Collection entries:
────────

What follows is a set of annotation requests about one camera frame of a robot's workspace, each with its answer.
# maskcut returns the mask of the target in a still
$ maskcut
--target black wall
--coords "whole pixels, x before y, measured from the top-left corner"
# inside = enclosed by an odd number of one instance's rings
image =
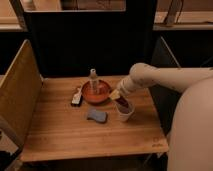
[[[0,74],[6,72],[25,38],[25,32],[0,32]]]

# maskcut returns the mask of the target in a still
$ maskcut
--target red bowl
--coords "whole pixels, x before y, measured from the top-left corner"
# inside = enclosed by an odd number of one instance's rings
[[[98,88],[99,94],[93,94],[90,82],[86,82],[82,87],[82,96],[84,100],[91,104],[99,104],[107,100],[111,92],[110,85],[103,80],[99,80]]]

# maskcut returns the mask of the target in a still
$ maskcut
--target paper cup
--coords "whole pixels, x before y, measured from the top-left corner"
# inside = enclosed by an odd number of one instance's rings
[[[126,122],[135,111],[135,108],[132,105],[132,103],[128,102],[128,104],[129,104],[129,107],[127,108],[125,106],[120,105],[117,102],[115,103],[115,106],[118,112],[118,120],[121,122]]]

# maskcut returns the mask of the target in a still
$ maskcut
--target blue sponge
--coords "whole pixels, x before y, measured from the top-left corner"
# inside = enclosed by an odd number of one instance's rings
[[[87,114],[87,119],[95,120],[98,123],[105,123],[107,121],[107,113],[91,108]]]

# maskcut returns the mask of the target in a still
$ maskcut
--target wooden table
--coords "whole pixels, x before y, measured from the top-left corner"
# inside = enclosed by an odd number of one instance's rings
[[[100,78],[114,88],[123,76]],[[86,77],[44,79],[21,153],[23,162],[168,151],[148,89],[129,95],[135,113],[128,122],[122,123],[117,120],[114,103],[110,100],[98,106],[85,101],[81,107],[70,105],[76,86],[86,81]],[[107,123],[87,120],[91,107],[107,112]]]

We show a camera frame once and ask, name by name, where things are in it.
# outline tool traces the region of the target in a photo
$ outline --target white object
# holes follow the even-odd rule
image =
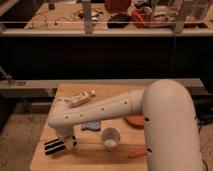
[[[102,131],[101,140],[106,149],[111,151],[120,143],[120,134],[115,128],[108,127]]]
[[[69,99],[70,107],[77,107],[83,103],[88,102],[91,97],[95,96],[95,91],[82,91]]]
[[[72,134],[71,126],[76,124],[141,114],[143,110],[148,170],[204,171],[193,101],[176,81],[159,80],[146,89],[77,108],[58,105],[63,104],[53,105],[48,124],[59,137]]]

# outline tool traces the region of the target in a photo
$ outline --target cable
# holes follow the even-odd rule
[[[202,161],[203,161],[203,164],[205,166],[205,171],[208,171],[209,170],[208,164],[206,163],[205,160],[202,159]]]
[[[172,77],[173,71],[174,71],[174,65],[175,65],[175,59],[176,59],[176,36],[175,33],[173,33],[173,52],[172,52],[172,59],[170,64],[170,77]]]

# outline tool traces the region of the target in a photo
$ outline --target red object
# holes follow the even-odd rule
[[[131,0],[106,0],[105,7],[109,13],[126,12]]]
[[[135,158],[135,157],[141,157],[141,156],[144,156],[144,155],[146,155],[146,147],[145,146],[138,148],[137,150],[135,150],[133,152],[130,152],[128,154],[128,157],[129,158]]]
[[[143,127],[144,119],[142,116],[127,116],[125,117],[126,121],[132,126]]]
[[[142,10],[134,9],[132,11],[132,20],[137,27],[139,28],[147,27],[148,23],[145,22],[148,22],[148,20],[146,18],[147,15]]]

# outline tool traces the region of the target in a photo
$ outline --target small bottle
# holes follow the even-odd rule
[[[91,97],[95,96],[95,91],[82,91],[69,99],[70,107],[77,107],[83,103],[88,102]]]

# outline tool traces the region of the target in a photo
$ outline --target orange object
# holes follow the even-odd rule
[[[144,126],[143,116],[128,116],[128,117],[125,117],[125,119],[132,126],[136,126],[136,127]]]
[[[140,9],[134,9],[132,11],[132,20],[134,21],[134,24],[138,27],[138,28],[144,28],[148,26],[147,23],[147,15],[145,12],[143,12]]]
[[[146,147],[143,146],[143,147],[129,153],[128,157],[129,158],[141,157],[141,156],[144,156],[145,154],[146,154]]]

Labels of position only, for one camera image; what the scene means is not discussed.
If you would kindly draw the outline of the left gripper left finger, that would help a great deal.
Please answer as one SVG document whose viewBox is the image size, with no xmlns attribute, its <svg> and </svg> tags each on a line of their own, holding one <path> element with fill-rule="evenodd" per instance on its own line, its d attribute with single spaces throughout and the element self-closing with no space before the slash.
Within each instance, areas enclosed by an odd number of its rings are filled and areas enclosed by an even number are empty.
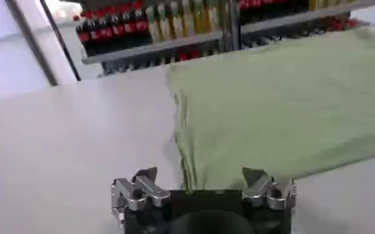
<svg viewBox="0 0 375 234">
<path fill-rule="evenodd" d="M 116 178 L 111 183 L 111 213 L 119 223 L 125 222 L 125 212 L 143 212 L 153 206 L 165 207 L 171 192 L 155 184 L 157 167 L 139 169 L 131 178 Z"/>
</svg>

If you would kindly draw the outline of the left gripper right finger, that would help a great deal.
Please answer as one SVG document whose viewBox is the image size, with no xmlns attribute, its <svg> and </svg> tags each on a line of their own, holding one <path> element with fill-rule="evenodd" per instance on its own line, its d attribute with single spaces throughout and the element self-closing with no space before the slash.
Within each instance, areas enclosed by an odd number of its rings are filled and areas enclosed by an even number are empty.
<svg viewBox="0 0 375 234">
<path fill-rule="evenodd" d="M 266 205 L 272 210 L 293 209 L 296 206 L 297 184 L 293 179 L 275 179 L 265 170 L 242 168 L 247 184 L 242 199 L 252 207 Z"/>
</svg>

────────

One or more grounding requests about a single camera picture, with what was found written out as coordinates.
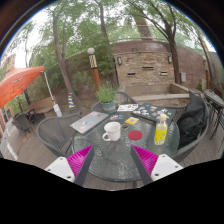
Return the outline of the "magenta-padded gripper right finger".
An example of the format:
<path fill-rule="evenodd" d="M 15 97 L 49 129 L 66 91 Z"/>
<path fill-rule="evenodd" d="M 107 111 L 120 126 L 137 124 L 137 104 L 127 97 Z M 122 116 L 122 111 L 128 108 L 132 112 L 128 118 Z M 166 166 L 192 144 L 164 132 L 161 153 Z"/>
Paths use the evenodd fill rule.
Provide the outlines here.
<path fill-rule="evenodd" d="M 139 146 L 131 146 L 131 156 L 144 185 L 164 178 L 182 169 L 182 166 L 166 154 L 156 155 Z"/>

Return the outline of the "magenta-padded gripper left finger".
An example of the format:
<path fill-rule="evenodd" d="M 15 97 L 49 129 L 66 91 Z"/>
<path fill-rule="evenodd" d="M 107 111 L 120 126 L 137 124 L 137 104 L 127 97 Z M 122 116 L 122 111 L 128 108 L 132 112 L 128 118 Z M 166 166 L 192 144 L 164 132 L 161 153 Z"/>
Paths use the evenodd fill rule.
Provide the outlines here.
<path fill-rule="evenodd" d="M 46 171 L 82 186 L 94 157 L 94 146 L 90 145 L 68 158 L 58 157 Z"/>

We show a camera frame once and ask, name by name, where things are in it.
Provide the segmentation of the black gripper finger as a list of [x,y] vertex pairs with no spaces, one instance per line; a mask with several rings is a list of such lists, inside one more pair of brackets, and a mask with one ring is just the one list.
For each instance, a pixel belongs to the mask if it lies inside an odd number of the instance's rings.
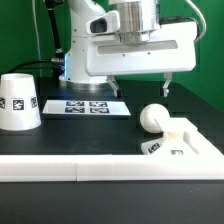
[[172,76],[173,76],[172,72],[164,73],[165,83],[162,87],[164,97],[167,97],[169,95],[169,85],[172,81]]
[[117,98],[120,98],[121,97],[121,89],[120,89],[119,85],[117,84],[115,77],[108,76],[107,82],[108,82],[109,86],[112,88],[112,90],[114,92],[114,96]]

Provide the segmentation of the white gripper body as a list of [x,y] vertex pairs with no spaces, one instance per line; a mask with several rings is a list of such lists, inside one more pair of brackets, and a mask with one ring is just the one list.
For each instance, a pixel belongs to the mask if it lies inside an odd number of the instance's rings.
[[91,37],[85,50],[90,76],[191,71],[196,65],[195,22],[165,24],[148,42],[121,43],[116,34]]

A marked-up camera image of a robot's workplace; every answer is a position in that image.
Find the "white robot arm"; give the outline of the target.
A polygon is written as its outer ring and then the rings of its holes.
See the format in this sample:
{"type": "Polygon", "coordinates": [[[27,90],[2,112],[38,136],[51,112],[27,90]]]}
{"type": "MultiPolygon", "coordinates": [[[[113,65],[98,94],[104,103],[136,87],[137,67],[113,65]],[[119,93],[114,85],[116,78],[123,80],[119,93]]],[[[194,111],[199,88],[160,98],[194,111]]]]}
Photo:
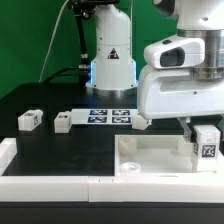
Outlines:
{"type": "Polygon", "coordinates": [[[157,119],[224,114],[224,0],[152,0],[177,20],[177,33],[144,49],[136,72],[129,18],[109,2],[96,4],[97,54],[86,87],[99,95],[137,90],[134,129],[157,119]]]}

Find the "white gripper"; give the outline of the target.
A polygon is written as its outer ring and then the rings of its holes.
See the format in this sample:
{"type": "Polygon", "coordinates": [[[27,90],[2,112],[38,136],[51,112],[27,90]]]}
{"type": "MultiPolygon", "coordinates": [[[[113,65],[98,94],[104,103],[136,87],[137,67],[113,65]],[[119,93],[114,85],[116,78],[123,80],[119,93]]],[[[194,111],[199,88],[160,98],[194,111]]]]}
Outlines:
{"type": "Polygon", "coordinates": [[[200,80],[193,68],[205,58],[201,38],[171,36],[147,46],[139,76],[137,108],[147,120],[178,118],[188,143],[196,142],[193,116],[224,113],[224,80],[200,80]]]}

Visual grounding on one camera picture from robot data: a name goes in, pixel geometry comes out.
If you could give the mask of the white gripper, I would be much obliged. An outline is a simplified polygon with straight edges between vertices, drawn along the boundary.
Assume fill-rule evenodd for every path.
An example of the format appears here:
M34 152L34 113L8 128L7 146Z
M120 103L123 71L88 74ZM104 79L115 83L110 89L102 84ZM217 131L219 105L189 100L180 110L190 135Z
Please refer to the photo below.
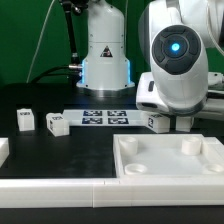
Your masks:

────────

Only a number is wanted here: how many lines of the records above contain "more".

**Reply:**
3